A permanent disruption for our society and our economy

There are no signs that this growth in technological progress should slow down again. On the contrary. There is every indication that it will accelerate significantly in the future. The digital revolution is just the beginning. The beginning of a comprehensive upheaval that is coming faster than we have ever seen before. For society, this means that it will have to adapt to fundamental changes in ever shorter cycles. For example, imagine that in the foreseeable future there is a medication for cancer that cures 90% of patients permanently.

What would be a blessing on the one hand is also a social challenge, because what do we do with a society that is ageing even faster? How will the economy react if a much larger, broader range of services for older people has to be available within a short space of time? Probably not at all at first.

That’s why “disruption”!

The longer I use the term“perpetual disruption“, the more I like it. And at the risk of seeming stubborn, let me make a plea for it once again: I maintain that the technological advances will follow each other in such quick succession that the economic players in today’s structures and with today’s cultural background will not be able to keep up at all.

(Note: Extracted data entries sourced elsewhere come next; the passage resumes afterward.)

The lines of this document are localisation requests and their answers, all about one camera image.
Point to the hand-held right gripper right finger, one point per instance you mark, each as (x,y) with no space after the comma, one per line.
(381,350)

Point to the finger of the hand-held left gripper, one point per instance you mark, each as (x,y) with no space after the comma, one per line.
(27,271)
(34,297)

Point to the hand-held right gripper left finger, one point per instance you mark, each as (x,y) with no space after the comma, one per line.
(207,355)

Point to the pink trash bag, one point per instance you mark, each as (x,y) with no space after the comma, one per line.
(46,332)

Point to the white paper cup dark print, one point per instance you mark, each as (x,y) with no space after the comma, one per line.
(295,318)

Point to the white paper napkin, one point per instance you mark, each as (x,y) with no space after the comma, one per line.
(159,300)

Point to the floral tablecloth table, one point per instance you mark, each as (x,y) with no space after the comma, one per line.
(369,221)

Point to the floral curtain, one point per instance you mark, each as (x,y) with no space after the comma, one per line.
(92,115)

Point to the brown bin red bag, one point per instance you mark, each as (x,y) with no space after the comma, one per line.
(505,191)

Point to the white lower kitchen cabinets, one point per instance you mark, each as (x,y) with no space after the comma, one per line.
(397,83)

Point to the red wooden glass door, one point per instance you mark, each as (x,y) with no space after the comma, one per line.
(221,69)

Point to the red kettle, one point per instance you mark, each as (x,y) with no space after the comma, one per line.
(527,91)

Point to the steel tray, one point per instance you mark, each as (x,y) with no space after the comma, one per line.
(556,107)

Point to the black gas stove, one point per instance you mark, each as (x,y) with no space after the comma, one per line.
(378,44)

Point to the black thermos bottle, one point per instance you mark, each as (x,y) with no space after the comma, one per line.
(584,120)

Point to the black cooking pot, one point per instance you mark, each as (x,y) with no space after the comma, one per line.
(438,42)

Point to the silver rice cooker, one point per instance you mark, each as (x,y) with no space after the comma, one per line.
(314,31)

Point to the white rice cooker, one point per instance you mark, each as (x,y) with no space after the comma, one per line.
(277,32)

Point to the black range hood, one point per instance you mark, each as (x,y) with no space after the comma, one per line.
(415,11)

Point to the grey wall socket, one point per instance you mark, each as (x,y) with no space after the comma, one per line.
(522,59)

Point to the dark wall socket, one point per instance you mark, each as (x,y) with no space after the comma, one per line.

Companies that have not set themselves up as an agile company in good time and constantly keep an eye on research & development and society will always be confronted with disruption. That’s why it’s not about mastering the digital transformation, but about establishing a long-term culture that embraces change and can deal with it. Today’s digital is the mundane mandatory part from which you start as an entrepreneur. Or rather, it should be the mandatory part. Unfortunately, we are not there yet.